Beginner

Data Collection & Cleaning

Data is rarely ready for analysis out of the box. Learn how to gather data from multiple sources and clean it into a usable format using Python and Pandas.

Data Sources

Data can come from many places. As a data scientist, you will work with a variety of sources depending on the project.

🖧

Databases

SQL databases (PostgreSQL, MySQL) and NoSQL databases (MongoDB) store structured business data.

🔗

APIs

REST APIs provide data from web services — weather, social media, financial markets, and more.

📄

Files

CSV, Excel, JSON, and Parquet files are common formats for sharing and storing datasets.

🌐

Web Scraping

Extract data from websites using libraries like BeautifulSoup and Scrapy when APIs are not available.

Loading Data with Pandas

Python

import pandas as pd

# CSV files
df = pd.read_csv('data.csv')

# Excel files
df = pd.read_excel('report.xlsx', sheet_name='Sheet1')

# JSON files
df = pd.read_json('data.json')

# SQL databases
import sqlite3
conn = sqlite3.connect('database.db')
df = pd.read_sql('SELECT * FROM customers', conn)

# API data
import requests
response = requests.get('https://api.example.com/data')
df = pd.DataFrame(response.json())

Data Formats Comparison

Format	Best For	Pros	Cons
CSV	Tabular data exchange	Universal, human-readable	No data types, large files
JSON	Nested/API data	Flexible structure, web-standard	Verbose, harder to query
Excel	Business reports	Multiple sheets, formatting	Proprietary, slow with large data
Parquet	Big data storage	Compressed, fast, typed	Not human-readable
SQL	Structured business data	Queryable, relational, ACID	Requires database setup

Data Cleaning

Data cleaning is the process of fixing or removing incorrect, corrupted, duplicate, or incomplete data. It typically takes 60-80% of a data scientist's time.

Handling Missing Values

Python

# Detect missing values
print(df.isnull().sum())          # Count per column
print(df.isnull().mean() * 100)  # Percentage per column

# Drop rows with missing values
df_clean = df.dropna()

# Drop rows where specific columns are missing
df_clean = df.dropna(subset=['name', 'email'])

# Fill missing values
df['age'].fillna(df['age'].median(), inplace=True)
df['city'].fillna('Unknown', inplace=True)
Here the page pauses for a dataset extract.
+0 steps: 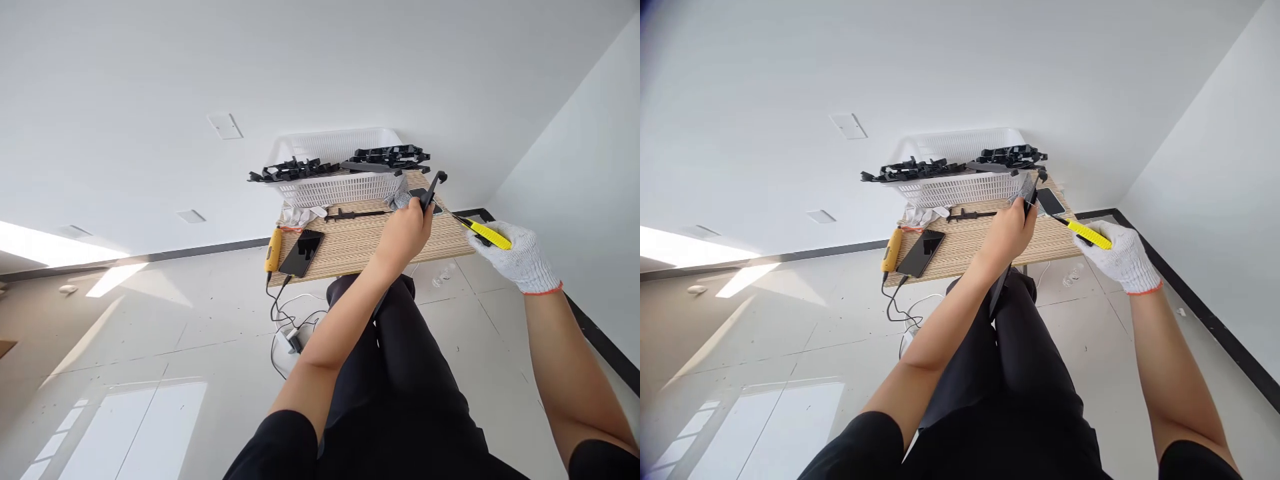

# Forward fill (use previous value)
df['temperature'].fillna(method='ffill', inplace=True)

Removing Duplicates

Python

# Check for duplicates
print(df.duplicated().sum())  # Count duplicates

# Remove exact duplicates
df = df.drop_duplicates()

# Remove duplicates based on specific columns
df = df.drop_duplicates(subset=['email'], keep='first')

Handling Outliers

Python

# IQR method for detecting outliers
Q1 = df['price'].quantile(0.25)
Q3 = df['price'].quantile(0.75)
IQR = Q3 - Q1

lower_bound = Q1 - 1.5 * IQR
upper_bound = Q3 + 1.5 * IQR

# Filter out outliers
df_clean = df[(df['price'] >= lower_bound) & (df['price'] <= upper_bound)]

# Or cap outliers instead of removing
df['price'] = df['price'].clip(lower=lower_bound, upper=upper_bound)

Data Type Conversion

Python

# Convert string dates to datetime
df['date'] = pd.to_datetime(df['date'])

# Clean currency strings and convert to float
df['price'] = df['price'].str.replace('$', '').str.replace(',', '').astype(float)

# Convert to categorical (saves memory for repeated values)
df['status'] = df['status'].astype('category')

# Standardize text
df['name'] = df['name'].str.strip().str.lower()

✅

Pro tip: Always create a data cleaning checklist for your projects: check dtypes, look for nulls, find duplicates, validate ranges, and standardize text. Document every cleaning step for reproducibility.

⚠

Important: Never modify your original data file. Always work on a copy and keep the raw data intact. This allows you to re-run your cleaning pipeline if your approach changes.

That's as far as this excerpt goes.